The Latino audience is worth a lot to television networks — at least $40 million worth, to be exact. That’s the amount Hispanic-centric cable channel NuvoTV said it raised from investors to produce a new lineup of original English-language programming for a Latino audience.

The unprecedented capitol investment illustrates the gap in the market, along with the dire need to fill it with Latino TV shows for English-language speakers.

“This is the biggest injection of capital into NuvoTV since it was founded in 2004,” CEO Michael Schwimmer told Variety.

NuvoTV’s announcement comes on the heels of recent reports that Jennifer Lopez, Emilio Estefan and Ricky Martin have their own Latino-oriented programming in the works.

NuvoTV issued the callout for funding, recognizing it needed programming that TV studios weren’t creating on their own, Bloomberg Businessweek reports.

Founded in 2004 as Si TV, NuvoTV has worked to grow its business and expand its client base in the past few years, making dramatic changes — like its name — in order to better appeal to the changing face of its target audience.

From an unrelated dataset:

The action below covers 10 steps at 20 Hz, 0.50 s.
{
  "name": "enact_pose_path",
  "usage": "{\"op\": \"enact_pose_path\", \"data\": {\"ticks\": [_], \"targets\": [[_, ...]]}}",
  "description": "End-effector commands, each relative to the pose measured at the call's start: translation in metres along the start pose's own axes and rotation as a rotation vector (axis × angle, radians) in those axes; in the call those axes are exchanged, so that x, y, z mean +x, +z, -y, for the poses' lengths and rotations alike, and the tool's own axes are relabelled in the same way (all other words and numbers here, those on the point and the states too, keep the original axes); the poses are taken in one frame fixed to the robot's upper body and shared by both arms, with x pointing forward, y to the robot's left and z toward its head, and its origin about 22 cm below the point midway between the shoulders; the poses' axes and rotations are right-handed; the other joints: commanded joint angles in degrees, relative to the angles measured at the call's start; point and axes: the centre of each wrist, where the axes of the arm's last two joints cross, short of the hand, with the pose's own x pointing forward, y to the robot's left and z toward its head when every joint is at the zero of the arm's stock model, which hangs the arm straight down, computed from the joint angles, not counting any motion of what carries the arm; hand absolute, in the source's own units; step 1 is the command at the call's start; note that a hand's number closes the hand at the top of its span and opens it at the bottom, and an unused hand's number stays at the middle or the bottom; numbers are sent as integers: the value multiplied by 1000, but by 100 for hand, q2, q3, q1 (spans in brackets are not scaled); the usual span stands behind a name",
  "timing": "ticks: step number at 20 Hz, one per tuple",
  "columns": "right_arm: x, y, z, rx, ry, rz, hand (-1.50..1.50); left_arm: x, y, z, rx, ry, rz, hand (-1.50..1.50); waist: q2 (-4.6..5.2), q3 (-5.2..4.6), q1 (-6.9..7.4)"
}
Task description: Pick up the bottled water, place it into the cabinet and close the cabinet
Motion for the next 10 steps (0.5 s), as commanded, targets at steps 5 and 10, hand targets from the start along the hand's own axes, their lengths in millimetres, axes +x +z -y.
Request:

NuvoTV, which is available in 30 million homes across the country, currently features shows such as “Fight Factory,” which follows top Latino MMA fighters, and its longest-running series, “Model Latina.”

“Most everyone is focused on total U.S. Hispanics, but the real story is the bicultural Latino,” Rafael Oller, the network’s senior vice president of marketing, told Advertising Age after the name change in 2011. “Three out of four speak English well or very well. These bicultural Latinos self-identify as Latino and American and are looking for culturally relevant programming.”

It seems a similar sentiment has echoed through the entertainment industry as mainstream networks like NBC Universal, Fox and MTV have hopped on the bandwagon with plans to cater to the fastest growing population in America.

“People kind of woke up to the size of this audience following the 2010 census,” Schwimmer told The Los Angeles Times. They now see that not only is the Hispanic population growing, but most of that growth is coming from U.S.-born Latinos.”